One day, while the sage Kashyapa, one of the seven great sages, was meditating, he heard the voice of a small child coming from the forest. His meditation was interrupted, so he followed the sound and found a little girl in the forest. Since her parents could not be found, the sage took her in and named her Gandhavati.

Gandhavati grew up in the ashram, helping the sage Kashyapa, during a time when the world was troubled by a demon named Gandhasura. This demon caused a lot of problems for the merchants. When Gandhavati became a young woman, Gandhasura attacked her and set her on fire while she was doing her prayers. To protect her devotees, the goddess came in the form of Gandhesvari. She fought and killed Gandhasura and threw his body into the ocean.
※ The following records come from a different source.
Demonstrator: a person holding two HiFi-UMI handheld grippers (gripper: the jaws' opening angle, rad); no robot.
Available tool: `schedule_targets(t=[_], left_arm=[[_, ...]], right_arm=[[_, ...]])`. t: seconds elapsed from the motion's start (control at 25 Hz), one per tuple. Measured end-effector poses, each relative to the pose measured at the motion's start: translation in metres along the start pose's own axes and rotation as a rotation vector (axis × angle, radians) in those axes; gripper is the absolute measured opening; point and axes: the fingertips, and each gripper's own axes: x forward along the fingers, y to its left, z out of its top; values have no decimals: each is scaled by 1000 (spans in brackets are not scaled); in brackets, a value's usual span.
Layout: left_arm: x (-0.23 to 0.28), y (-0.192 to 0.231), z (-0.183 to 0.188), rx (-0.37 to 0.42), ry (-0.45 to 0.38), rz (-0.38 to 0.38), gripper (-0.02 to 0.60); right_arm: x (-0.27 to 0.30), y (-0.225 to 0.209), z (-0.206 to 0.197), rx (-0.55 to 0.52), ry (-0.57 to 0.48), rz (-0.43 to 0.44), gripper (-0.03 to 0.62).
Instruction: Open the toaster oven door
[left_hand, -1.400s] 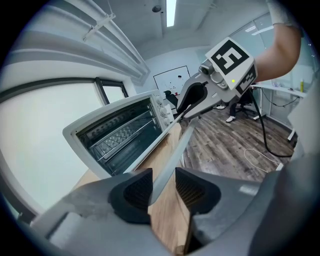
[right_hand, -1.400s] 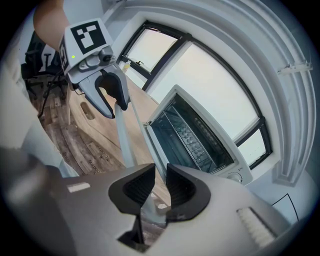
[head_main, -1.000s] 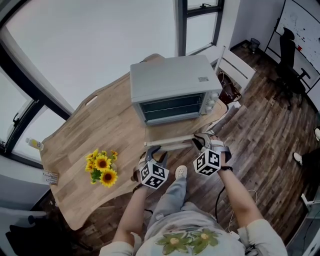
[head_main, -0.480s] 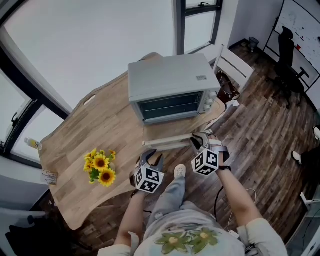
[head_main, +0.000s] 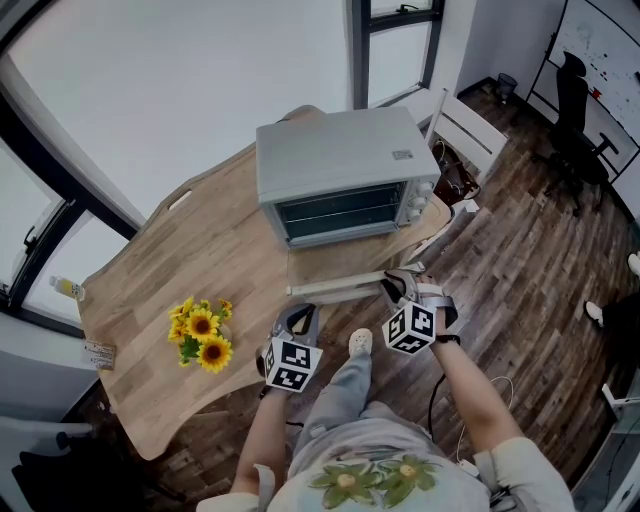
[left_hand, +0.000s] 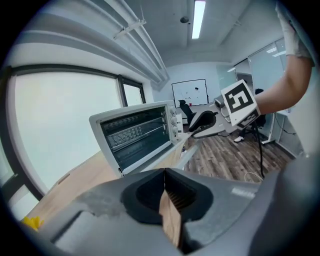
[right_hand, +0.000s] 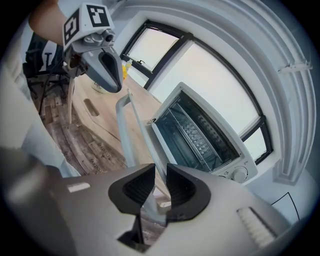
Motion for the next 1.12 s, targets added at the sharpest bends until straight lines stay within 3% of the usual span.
schedule_targets(t=[1.12], left_arm=[[2,-4,-15,-34,39,-24,5]], right_arm=[[12,44,-28,-24,61,71,77]])
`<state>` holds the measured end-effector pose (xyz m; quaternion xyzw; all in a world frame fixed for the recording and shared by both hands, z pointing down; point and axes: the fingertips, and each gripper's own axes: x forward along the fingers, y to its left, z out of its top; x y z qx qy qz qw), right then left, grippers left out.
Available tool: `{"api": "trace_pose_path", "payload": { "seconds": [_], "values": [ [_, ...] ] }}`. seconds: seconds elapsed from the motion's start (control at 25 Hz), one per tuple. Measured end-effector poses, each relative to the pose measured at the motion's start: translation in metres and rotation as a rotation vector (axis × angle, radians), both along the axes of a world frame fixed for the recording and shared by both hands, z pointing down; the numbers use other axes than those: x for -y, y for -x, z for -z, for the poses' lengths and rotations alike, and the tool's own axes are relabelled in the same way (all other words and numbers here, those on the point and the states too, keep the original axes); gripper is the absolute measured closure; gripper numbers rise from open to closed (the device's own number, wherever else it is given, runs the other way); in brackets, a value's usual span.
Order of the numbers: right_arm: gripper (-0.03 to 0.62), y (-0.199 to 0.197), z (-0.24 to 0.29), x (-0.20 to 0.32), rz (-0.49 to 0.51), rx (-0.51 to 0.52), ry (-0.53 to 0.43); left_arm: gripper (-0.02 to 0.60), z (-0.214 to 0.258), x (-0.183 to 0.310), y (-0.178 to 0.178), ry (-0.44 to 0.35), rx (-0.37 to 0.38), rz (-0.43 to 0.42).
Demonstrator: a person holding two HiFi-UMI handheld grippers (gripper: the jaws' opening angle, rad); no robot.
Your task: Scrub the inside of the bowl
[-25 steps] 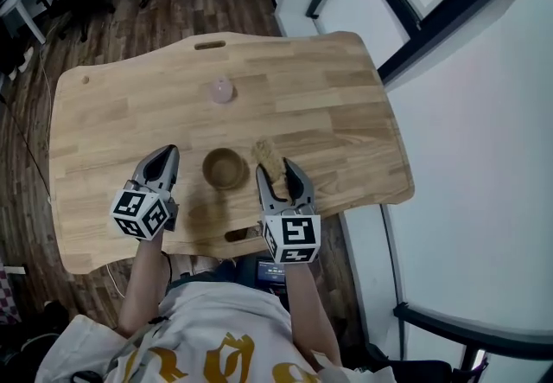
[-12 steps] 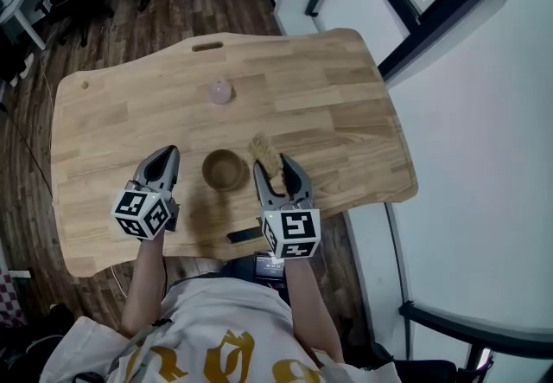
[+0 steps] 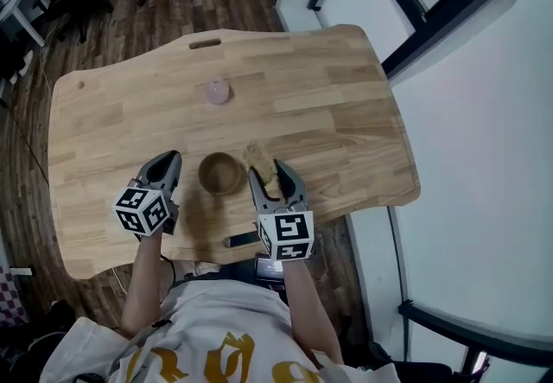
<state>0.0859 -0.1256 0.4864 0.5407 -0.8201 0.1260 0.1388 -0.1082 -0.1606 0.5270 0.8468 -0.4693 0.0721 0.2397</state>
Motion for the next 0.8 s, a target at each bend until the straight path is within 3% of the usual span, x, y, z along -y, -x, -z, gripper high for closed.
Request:
{"api": "trace_pose_path", "payload": {
  "seconds": [0.24, 0.52, 0.68, 0.8],
  "values": [
    [0.407, 0.009, -0.030, 0.006, 0.050, -0.009, 0.066, 0.578, -0.035, 0.001, -0.009, 0.098, 0.013, -0.021],
    [0.407, 0.028, -0.060, 0.001, 0.137, -0.028, 0.133, 0.525, -0.074, -0.005, -0.016, 0.220, -0.009, -0.029],
    [0.407, 0.040, -0.072, -0.006, 0.193, -0.042, 0.162, 0.465, -0.090, -0.009, -0.024, 0.290, -0.032, -0.062],
    [0.407, 0.040, -0.080, -0.010, 0.203, -0.040, 0.183, 0.457, -0.097, -0.012, -0.030, 0.336, -0.049, -0.093]
  ]
}}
From this, an island called Gandhadweepa was formed. Since then, Goddess Gandhesvari has been the family goddess of the Gandhabhani merchant community.

==Rituals==
Gandheswari Puja is celebrated on Buddha Purnima, the full moon day of the Bengali month of Vaishakh-Joiyshto (April–May).
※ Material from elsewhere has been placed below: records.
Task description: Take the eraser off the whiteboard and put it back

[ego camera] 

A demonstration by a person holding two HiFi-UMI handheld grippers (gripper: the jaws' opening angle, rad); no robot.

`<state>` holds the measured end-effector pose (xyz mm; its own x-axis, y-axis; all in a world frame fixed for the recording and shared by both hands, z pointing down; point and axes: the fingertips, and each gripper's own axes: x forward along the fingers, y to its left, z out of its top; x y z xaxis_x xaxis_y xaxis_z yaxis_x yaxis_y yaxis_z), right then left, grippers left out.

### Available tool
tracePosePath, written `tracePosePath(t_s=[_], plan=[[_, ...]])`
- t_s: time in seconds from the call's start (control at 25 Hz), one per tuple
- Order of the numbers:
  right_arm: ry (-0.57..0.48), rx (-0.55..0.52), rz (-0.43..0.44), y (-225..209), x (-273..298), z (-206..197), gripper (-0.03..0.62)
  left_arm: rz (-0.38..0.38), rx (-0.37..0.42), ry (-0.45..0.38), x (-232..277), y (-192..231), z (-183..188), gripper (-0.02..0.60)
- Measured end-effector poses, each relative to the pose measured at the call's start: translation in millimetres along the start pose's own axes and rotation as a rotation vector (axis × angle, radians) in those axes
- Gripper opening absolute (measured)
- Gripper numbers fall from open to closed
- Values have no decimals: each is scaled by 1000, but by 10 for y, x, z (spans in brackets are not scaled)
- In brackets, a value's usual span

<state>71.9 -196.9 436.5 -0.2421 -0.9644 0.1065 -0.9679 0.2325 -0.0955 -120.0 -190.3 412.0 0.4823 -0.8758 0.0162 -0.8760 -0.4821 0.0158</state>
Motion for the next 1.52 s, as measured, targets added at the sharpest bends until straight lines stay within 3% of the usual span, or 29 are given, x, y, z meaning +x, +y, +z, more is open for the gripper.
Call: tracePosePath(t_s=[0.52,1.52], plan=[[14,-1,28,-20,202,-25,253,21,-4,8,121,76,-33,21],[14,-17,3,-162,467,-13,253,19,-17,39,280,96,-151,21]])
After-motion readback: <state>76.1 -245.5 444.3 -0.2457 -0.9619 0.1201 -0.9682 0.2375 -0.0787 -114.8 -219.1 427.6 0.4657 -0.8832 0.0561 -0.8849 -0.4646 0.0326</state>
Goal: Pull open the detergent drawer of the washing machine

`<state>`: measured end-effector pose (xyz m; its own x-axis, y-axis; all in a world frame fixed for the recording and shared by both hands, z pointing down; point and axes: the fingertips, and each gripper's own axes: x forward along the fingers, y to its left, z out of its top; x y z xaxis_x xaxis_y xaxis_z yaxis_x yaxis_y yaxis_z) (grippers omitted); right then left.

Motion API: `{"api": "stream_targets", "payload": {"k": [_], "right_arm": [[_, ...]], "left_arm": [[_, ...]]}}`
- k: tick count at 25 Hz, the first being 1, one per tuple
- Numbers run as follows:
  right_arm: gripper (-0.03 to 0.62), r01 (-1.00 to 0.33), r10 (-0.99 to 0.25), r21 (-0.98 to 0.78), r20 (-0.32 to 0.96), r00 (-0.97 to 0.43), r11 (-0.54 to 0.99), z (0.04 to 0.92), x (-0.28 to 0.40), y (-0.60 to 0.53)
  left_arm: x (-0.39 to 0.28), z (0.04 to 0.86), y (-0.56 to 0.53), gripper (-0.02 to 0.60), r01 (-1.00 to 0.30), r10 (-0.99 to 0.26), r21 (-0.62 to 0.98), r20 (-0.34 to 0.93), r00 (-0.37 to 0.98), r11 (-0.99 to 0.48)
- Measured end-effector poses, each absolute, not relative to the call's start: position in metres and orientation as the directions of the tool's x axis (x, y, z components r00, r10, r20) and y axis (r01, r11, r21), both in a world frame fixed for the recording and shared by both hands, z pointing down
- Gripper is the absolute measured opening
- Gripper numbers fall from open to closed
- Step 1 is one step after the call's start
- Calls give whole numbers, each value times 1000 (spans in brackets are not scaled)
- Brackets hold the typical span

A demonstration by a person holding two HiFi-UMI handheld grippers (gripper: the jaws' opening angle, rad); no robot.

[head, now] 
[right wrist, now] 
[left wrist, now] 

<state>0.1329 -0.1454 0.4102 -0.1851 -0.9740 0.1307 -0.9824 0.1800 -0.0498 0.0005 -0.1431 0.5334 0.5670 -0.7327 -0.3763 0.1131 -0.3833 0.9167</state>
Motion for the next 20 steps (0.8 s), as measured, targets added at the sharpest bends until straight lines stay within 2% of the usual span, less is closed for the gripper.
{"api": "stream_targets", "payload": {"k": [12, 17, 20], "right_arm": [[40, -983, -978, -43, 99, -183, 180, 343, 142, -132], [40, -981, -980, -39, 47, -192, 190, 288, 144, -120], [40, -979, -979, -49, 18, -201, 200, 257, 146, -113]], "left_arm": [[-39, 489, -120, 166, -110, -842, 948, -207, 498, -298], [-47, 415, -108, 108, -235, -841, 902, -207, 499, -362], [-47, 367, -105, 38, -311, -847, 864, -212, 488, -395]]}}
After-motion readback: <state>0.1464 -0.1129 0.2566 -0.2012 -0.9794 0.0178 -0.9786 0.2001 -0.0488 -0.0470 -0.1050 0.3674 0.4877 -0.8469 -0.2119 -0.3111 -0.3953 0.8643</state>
Durgā durgatihāriṇī bhavatu naḥ

Durgatihāriṇī durgā svarūpā

Duḥkha vināśinī trailokyeśvarī।।

Before the Puja day, the old murti is immersed in a pond or river on any day within the week leading up to the festival. On the Puja day or the day before, the new murti is brought home with the sound of dhak and kashor. The Puja begins, when the pandit arrives to perform the rituals and yagya, and family members observe a fast until they offer anjali.

The puja involves a variety of offerings and rituals. The items required for worship include an idol of the goddess, sindur (vermilion), panchagavya (five products from a cow, such as milk, butter, ghee, yogurt, etc.), panchasasya (five types of crops), pancharatna (five types of gems), panchapallab (five types of leaves), ghat (a small round-shaped earthen pot), darpan (mirror), green coconut with its stem, atap (sunned) rice, dhoti of Lord Shiva, Narayana, and Asura, sweetmeats, bilwapatramalya (garland of wood apple leaves), sesame, haritaki (yellow myrobalan), panchapuspa (five types of flowers), a conch, a piece of iron, naivedya (sacred offering for God), sandalwood, betel leaf, and nut, and others.

One unique thing about Gandheswari Puja is that it includes a ceremonial blessing of business tools and activities. Account books, weighing scales, and measuring tools are set up in a pyramid shape in front of the goddess. Modern practitioners also offer calculators and computers.

==Religious significance==
According to Hindu religious tradition, the Gandhabanik community considers Goddess Gandheswari as their kuladevi (family goddess).

Gandheswari’s influence extends beyond the boundaries of India. In Bangladesh, a statue of Gandheswari, alongside other Hindu deities, adorns the Buddhist monastery of Paharpur.